== PROBLEM TO WORK ON ==
Report the number of lines in these entries that contain "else". Write only the number.

START DATA TO EXAMINE

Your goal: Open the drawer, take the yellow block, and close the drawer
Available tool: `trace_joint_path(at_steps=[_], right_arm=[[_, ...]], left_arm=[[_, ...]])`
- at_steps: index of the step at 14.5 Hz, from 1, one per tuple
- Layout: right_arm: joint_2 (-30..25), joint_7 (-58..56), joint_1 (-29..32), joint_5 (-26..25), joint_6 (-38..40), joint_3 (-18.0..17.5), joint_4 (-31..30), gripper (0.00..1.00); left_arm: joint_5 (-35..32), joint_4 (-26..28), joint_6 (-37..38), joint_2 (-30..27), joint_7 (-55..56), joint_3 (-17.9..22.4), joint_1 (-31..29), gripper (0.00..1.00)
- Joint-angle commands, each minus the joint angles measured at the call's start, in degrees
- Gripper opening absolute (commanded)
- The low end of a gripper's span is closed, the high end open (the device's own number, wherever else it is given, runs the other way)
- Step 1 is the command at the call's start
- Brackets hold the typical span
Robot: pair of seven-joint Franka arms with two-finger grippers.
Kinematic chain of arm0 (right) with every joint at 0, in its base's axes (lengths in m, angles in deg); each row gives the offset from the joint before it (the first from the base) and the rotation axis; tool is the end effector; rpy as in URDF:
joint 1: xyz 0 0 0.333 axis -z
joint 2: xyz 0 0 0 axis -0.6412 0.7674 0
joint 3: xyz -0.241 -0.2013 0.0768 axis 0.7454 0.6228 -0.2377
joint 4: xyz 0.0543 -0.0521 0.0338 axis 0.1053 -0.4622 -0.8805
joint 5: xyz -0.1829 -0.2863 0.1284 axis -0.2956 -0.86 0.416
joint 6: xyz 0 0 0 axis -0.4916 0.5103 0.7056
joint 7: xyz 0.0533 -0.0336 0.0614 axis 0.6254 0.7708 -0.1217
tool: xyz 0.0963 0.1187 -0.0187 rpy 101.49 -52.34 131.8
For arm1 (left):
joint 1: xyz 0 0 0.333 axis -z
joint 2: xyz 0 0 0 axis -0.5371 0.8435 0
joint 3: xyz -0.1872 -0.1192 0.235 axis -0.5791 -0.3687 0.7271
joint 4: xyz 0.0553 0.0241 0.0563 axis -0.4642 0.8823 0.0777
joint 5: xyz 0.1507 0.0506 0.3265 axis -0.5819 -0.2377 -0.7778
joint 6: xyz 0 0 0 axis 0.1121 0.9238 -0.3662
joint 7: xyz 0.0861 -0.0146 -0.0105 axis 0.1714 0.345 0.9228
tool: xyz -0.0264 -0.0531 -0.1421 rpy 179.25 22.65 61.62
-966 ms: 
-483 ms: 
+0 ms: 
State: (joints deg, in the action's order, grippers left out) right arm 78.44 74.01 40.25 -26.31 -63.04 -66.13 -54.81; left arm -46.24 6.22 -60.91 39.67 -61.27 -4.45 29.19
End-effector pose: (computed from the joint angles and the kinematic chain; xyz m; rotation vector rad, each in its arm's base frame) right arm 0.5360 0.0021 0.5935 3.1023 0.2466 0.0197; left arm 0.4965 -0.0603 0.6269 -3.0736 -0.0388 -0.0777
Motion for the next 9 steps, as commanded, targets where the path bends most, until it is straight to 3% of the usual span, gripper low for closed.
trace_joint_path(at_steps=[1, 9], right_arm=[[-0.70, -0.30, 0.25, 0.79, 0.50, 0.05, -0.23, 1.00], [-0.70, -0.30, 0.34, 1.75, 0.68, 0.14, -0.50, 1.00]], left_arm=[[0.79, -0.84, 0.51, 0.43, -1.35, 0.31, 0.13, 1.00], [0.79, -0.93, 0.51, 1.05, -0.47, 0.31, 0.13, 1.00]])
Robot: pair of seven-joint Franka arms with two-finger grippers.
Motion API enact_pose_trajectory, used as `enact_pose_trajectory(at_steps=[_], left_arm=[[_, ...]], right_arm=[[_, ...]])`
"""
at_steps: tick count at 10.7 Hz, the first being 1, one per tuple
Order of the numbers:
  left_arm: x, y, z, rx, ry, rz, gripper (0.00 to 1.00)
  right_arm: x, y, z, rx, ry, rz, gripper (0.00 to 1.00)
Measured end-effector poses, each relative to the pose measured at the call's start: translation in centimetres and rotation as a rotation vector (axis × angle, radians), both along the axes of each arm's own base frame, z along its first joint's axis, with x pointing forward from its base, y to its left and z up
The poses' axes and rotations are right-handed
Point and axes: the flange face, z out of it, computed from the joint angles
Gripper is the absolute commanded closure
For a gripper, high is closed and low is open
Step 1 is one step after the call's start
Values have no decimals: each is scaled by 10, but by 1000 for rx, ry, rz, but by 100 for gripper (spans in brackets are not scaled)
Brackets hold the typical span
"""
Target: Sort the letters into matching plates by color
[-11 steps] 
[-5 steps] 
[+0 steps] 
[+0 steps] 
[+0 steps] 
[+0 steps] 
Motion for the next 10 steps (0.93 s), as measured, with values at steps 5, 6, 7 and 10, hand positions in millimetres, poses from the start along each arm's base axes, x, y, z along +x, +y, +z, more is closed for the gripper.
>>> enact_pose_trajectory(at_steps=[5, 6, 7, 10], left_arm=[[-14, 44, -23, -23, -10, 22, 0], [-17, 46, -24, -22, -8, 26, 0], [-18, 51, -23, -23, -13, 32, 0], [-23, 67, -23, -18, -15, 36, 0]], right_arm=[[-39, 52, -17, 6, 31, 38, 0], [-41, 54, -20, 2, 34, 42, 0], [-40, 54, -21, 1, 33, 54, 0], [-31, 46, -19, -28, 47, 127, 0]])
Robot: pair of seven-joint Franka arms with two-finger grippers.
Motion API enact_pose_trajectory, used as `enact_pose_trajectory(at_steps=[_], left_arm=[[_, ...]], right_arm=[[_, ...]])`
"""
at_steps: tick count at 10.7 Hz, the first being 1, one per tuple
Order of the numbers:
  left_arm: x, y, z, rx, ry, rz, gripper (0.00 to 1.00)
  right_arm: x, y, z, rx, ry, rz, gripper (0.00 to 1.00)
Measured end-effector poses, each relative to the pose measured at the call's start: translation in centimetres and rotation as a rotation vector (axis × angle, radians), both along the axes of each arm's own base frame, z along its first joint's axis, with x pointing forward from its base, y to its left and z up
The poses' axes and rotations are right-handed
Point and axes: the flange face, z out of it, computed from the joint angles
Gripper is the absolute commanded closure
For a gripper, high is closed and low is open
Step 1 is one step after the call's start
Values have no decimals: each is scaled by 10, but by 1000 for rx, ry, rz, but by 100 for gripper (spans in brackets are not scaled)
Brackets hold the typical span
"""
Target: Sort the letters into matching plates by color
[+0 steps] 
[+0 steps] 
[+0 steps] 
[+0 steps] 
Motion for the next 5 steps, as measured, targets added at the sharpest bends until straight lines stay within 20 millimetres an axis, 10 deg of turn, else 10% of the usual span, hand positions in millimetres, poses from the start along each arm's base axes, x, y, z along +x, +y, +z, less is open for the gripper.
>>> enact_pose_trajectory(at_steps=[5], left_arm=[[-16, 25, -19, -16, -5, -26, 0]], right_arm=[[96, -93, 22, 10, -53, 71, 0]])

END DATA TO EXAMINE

== THE COMPLETED TASK ==
2